Work to be completed —
Exactly repeat the full listing that follows.
** Information provided follows **
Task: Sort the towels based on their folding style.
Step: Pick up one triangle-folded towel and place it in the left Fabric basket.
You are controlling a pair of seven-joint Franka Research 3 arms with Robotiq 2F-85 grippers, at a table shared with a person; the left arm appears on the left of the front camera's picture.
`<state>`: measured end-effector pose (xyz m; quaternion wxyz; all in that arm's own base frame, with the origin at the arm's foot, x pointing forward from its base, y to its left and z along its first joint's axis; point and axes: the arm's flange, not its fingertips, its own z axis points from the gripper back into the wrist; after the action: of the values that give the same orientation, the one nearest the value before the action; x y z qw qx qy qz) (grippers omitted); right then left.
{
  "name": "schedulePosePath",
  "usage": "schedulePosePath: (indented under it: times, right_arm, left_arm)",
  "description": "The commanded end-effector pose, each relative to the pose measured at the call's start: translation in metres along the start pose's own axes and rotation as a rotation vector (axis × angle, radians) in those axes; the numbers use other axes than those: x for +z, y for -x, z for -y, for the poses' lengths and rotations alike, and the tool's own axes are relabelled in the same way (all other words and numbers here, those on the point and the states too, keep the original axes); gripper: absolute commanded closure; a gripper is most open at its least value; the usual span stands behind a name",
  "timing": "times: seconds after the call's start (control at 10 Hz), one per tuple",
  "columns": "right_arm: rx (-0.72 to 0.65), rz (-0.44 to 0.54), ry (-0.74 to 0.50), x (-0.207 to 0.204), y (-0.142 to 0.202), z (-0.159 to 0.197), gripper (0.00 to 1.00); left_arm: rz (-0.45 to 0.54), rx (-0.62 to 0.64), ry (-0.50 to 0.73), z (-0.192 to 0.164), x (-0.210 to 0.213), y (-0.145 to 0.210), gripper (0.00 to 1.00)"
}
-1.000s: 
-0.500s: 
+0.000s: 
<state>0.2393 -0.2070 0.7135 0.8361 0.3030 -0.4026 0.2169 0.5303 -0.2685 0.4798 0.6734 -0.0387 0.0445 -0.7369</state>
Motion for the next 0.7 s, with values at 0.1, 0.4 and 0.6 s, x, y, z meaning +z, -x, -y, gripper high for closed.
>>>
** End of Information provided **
Written answer —
Task: Sort the towels based on their folding style.
Step: Pick up one triangle-folded towel and place it in the left Fabric basket.
You are controlling a pair of seven-joint Franka Research 3 arms with Robotiq 2F-85 grippers, at a table shared with a person; the left arm appears on the left of the front camera's picture.
`<state>`: measured end-effector pose (xyz m; quaternion wxyz; all in that arm's own base frame, with the origin at the arm's foot, x pointing forward from its base, y to its left and z along its first joint's axis; point and axes: the arm's flange, not its fingertips, its own z axis points from the gripper back into the wrist; after the action: of the values that give the same orientation, the one nearest the value before the action; x y z qw qx qy qz) (grippers omitted); right then left.
{
  "name": "schedulePosePath",
  "usage": "schedulePosePath: (indented under it: times, right_arm, left_arm)",
  "description": "The commanded end-effector pose, each relative to the pose measured at the call's start: translation in metres along the start pose's own axes and rotation as a rotation vector (axis × angle, radians) in those axes; the numbers use other axes than those: x for +z, y for -x, z for -y, for the poses' lengths and rotations alike, and the tool's own axes are relabelled in the same way (all other words and numbers here, those on the point and the states too, keep the original axes); gripper: absolute commanded closure; a gripper is most open at its least value; the usual span stands behind a name",
  "timing": "times: seconds after the call's start (control at 10 Hz), one per tuple",
  "columns": "right_arm: rx (-0.72 to 0.65), rz (-0.44 to 0.54), ry (-0.74 to 0.50), x (-0.207 to 0.204), y (-0.142 to 0.202), z (-0.159 to 0.197), gripper (0.00 to 1.00); left_arm: rz (-0.45 to 0.54), rx (-0.62 to 0.64), ry (-0.50 to 0.73), z (-0.192 to 0.164), x (-0.210 to 0.213), y (-0.145 to 0.210), gripper (0.00 to 1.00)"
}
-1.000s: 
-0.500s: 
+0.000s: 
<state>0.2393 -0.2070 0.7135 0.8361 0.3030 -0.4026 0.2169 0.5303 -0.2685 0.4798 0.6734 -0.0387 0.0445 -0.7369</state>
Motion for the next 0.7 s, with values at 0.1, 0.4 and 0.6 s, x, y, z meaning +z, -x, -y, gripper high for closed.
>>>

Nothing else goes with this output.